The following persons can apply for CDSCO registration in India:
- Domestic manufacturers of cosmetic products, medical devices and in-vitro diagnostic devices
- Foreign manufacturers of cosmetic products, medical devices and in-vitro diagnostic devices
- Importers of cosmetic products, medical devices and in-vitro diagnostic devices
- Authorized agent for cosmetic products, medical devices and in-vitro diagnostic devices
- The Indian subsidiary of a foreign company engaged in the business of cosmetic products, medical devices and in-vitro diagnostic devices
CDSCO Registration Process
You need to file an application for registration with CDSCO. Here’s the detailed process of CDSCO registration in India:
- The applicant needs to submit the CDSCO registration application furnishing all the relevant details and information relating to the product, quality management systems, manufacturing process, clinical data, business information etc.
- The CDSCO shall conduct a detailed review of the documents submitted and assess all the compliance with the regulatory requirements, efficacy, safety and quality.
- If the CDSCO requires any additional information or clarification, it may request for additional information or clarification from the applicant to complete the evaluation.
- After furnishing the reply, the CDSCO may approve the product if it is satisfied with the evaluation and grant the license accordingly. However, in case the application is found to be unsatisfactory or the documents are inadequate, then the application may be rejected.
Documents Required for CDSCO Registration
While furnishing the application for CDSCO registration, you need to provide the following documents along with the application:
- Identification proof of the applicant
- Address proof of the applicant
- Manufacturing license in case of manufacturing of drugs
- Import or export license in case of importer or exporter
- Undertaking issued by a government authority
- In case of BA/BE approved site registration, a copy of the BA/BE site registration as approved by the CDSCO
- Any other document as may be required
Must Check "Key registrations to start an import export business in India"
How Exim Advisory Can Help?
In case you are willing to apply for CDSCO registration, whether as an importer, exporter or manufacturer, then it is important to meet the set standards about the quality and efficacy of the products. Here’s how the Exim Advisory can help you obtain CDSCO registration, as Exim Advisors are among the top notch CDSCO Registration Consultants in India:
- Gather all the documents required for filing CDSCO registration application
- Determine the product class applicable as well as the CDSCO standards compliance
- Preparation and filing of the application for CDSCO registration applicable for your business
- Assistance in understanding the product requirements in accordance with the guidelines
- Liaising with the CDSCO authorities for resolution of queries and approval of registration
- Post registration compliances and renewal of CDSCO registration upon reaching expiry
- Assistance in obtaining any additional certifications that are mandatory for CDSCO registration like import/export license, manufacturing license etc.
Frequently Asked Questions
Q: Is CDSCO registration mandatory in India?
A: Yes.

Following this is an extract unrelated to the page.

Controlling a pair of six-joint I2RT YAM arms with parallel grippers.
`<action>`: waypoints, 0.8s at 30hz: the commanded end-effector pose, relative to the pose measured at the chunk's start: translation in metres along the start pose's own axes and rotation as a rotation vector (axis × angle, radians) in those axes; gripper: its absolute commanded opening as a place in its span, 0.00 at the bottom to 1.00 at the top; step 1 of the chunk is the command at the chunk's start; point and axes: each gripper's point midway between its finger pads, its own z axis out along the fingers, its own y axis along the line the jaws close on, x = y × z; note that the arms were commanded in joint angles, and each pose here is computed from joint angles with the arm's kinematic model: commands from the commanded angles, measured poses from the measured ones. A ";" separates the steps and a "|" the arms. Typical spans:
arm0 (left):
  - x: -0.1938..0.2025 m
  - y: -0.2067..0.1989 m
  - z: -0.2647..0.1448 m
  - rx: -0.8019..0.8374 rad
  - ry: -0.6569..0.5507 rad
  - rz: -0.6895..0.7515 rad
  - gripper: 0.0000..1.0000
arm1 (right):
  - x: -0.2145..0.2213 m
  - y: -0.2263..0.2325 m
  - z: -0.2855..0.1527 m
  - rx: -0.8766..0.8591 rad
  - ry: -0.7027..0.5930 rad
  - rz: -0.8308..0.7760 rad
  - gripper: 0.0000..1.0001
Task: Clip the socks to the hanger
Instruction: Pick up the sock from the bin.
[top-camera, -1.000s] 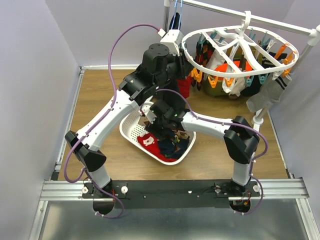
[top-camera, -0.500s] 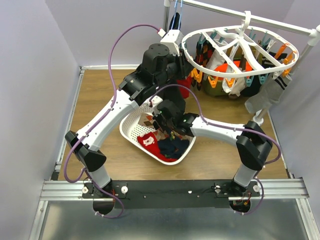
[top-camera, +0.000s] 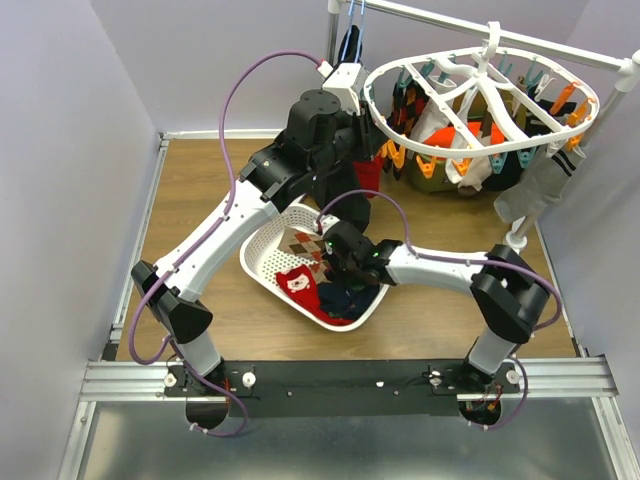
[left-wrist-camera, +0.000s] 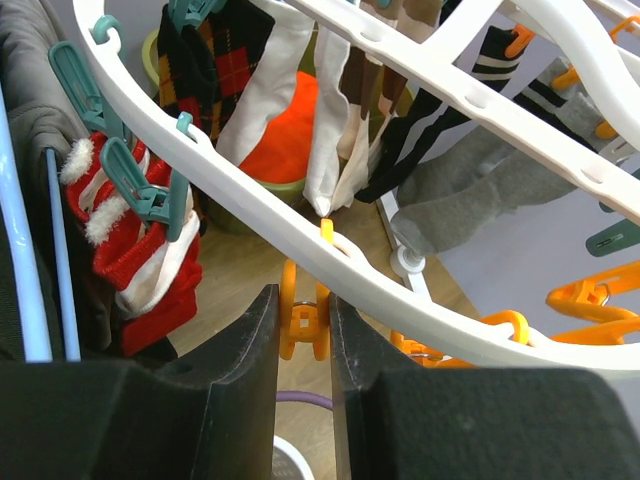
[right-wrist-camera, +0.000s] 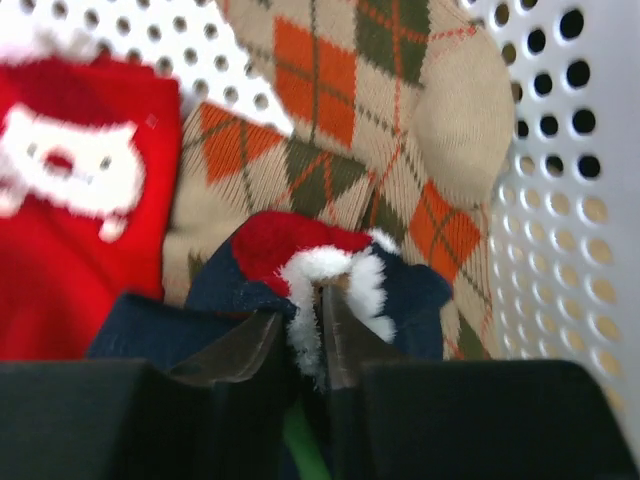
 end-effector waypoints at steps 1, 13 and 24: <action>0.010 -0.001 -0.004 0.005 0.037 0.005 0.00 | 0.036 0.010 -0.042 -0.109 0.165 -0.047 0.36; 0.010 -0.002 -0.004 0.010 0.041 0.007 0.00 | 0.008 0.038 -0.086 -0.357 0.301 -0.300 0.63; 0.012 -0.002 -0.006 0.010 0.046 0.001 0.00 | -0.004 0.018 -0.055 -0.275 0.291 -0.322 0.60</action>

If you are a manufacturer, importer or exporter of medical devices or cosmetic products, then you are required to obtain CDSCO registration in India.

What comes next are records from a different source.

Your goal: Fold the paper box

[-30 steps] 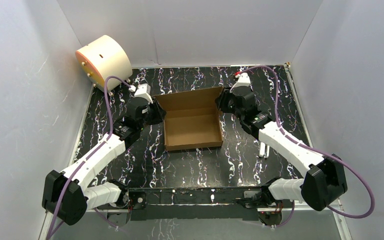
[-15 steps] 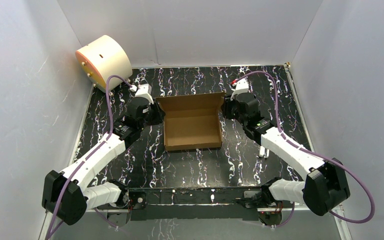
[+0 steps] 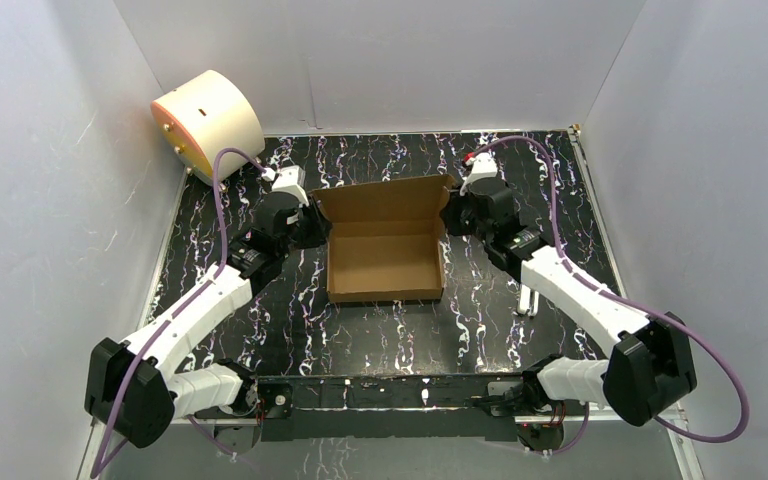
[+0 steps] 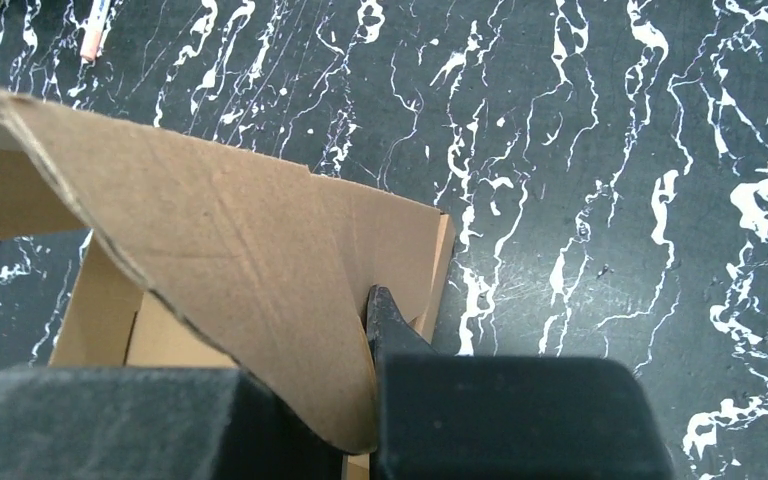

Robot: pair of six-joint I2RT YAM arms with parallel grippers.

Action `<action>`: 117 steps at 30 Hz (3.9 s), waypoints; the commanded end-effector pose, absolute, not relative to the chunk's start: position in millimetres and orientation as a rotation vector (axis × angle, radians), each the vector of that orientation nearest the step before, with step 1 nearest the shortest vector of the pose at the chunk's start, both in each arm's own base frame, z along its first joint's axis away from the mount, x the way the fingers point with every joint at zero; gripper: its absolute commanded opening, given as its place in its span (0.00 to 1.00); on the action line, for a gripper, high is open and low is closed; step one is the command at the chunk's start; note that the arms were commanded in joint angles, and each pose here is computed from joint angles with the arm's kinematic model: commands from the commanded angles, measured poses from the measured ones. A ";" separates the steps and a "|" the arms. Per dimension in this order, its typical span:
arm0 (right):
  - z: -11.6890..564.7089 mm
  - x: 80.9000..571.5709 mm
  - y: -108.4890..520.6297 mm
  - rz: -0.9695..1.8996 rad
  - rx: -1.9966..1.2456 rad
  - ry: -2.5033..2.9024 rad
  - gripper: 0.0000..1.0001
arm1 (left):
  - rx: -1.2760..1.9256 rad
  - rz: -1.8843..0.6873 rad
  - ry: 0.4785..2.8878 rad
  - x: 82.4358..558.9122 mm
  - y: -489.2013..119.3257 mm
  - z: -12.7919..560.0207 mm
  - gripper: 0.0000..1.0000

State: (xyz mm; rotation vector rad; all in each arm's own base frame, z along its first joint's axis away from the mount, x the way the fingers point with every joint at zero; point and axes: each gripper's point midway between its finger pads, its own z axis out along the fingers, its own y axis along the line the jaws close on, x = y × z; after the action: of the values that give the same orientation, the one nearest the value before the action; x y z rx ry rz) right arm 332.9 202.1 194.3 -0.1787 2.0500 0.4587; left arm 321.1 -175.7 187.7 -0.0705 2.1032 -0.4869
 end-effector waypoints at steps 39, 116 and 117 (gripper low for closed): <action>143.8 284.2 220.2 0.720 -0.084 2.074 0.20 | -0.189 -0.603 2.135 276.0 -165.8 129.3 0.20; 116.7 245.6 214.3 0.685 -0.374 2.206 0.66 | -0.138 -0.532 2.348 256.2 -163.4 100.3 0.61; 107.1 242.8 213.9 0.687 -0.374 2.221 0.66 | -0.142 -0.530 2.354 255.7 -163.3 95.8 0.61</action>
State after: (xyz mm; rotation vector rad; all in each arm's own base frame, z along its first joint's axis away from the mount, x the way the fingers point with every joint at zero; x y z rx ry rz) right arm 240.3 209.3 113.1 -0.3893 2.2670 0.6501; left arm 253.6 -165.4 100.9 -0.1054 2.3738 -0.5270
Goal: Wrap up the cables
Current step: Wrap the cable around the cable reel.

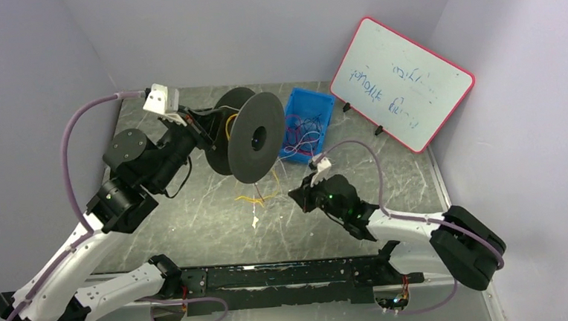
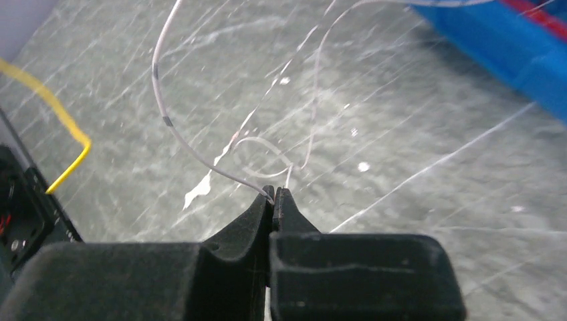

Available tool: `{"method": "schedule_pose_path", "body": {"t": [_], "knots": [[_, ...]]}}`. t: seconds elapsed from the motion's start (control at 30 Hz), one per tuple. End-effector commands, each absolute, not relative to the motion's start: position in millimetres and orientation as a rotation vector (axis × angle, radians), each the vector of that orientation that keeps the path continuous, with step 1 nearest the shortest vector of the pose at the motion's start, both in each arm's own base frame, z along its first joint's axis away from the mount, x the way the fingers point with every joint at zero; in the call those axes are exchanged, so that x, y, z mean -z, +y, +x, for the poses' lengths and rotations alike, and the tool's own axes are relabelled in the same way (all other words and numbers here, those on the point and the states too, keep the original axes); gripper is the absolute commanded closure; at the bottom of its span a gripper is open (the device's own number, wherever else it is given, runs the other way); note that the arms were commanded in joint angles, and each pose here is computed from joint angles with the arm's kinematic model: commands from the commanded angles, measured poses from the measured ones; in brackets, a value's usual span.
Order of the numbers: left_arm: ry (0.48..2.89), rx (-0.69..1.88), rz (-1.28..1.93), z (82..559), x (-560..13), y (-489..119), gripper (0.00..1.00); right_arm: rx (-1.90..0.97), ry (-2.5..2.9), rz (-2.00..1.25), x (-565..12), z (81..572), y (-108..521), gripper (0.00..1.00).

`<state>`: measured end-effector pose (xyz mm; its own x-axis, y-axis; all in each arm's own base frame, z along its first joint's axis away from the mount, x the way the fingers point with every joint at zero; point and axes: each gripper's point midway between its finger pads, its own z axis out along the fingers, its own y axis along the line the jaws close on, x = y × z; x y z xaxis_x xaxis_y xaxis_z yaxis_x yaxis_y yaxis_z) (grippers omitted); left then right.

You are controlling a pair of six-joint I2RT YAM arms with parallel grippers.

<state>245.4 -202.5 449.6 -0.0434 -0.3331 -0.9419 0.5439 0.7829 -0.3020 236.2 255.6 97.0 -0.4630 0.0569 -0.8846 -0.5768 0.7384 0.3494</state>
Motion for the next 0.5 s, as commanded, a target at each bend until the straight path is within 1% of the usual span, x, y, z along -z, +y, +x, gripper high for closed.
{"method": "schedule_pose_path", "body": {"t": [0.0,0.3,0.47], "knots": [[1.252,0.801,-0.010,247,-521,-185,0.93,-0.839,1.874,-0.409,-96,220,274,1.00],[1.211,0.815,-0.131,263,-539,-184,0.93,-0.912,1.886,-0.471,-75,180,301,1.00],[1.188,0.831,-0.162,269,-551,-187,0.93,-0.914,1.893,-0.481,-67,168,313,1.00]]}}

Q: What is the validity of the CDSCO license?
A: The validity of CDSCO license depends upon the type of registration being obtained.

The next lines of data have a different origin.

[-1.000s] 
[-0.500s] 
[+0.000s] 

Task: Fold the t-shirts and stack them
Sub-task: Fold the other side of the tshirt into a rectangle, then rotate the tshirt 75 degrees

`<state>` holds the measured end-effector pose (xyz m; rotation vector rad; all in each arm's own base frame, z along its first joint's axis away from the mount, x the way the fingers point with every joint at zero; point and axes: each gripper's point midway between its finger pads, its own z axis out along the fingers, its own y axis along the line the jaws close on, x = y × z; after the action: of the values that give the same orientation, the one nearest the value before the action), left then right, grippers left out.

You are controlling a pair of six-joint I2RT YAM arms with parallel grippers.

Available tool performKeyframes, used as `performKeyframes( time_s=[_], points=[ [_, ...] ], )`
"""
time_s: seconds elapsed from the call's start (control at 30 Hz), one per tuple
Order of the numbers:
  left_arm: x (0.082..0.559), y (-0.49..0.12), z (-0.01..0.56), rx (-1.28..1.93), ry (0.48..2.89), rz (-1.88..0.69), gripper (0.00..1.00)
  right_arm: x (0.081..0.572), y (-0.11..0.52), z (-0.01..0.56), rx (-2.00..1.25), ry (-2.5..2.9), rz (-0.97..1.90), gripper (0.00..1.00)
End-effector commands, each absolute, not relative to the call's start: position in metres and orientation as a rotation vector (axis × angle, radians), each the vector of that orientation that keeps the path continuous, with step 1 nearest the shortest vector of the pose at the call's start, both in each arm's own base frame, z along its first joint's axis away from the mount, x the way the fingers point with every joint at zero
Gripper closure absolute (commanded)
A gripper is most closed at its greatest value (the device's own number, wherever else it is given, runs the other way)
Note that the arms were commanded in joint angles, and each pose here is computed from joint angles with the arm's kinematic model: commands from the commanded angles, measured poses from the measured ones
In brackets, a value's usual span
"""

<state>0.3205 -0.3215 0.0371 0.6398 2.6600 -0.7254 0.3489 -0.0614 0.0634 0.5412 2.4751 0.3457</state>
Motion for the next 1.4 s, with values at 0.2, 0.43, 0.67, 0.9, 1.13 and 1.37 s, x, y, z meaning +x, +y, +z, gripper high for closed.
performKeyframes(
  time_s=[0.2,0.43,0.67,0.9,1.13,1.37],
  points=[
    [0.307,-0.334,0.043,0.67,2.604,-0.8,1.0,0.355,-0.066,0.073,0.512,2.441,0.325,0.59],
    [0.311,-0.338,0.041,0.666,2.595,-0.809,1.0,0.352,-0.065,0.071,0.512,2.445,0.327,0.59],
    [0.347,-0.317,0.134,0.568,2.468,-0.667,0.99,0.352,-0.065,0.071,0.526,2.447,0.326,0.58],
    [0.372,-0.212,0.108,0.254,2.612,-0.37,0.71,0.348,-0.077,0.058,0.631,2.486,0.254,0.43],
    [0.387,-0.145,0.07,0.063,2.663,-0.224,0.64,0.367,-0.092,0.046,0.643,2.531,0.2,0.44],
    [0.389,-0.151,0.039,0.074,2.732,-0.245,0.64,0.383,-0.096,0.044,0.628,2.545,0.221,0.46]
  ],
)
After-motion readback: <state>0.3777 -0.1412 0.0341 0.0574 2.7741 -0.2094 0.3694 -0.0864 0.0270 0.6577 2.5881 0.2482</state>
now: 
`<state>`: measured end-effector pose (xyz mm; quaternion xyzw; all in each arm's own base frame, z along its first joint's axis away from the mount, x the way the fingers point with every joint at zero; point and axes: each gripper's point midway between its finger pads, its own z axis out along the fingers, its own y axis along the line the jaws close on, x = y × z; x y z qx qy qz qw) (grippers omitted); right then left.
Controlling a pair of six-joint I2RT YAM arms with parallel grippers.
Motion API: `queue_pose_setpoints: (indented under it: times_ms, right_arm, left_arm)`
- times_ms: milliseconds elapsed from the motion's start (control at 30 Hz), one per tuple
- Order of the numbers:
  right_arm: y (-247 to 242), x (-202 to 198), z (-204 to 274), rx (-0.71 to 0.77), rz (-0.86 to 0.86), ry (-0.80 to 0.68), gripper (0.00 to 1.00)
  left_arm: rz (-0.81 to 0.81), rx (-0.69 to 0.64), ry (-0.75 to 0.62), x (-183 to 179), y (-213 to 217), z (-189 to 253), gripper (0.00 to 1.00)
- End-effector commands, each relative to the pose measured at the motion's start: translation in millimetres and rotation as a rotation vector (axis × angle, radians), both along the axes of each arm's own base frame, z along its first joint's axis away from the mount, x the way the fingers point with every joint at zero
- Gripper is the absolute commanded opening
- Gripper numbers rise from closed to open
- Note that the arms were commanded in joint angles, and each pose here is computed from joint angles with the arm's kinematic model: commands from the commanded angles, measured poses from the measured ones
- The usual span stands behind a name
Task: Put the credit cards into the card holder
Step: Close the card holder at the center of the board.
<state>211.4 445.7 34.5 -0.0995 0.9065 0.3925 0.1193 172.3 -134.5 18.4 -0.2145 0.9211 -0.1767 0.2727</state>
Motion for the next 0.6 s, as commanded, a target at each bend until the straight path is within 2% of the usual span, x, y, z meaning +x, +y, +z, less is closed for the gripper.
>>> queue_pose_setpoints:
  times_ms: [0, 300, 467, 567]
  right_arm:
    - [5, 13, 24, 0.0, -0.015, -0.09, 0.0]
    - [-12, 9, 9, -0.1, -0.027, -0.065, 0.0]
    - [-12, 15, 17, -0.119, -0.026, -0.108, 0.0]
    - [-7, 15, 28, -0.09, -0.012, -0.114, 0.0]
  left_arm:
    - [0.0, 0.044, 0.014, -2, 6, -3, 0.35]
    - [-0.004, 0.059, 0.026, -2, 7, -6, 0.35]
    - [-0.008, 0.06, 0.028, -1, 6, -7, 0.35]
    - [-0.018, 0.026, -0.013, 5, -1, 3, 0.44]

Q: Who needs to register for CDSCO?
A: Domestic and foreign manufacturers as well as importers and exporters of medical devices and cosmetic products are required to apply for CDSCO registration.
Q: Which regulatory bodies come under the CDSCO?
A: The Drugs Controller General of India (DCGI) is the head of the department of the Central Drugs Standard Control Organisation. The DCGI is advised by the Drug Technical Advisory Board (DTAB) and the Drug Consultative Committee (DCC).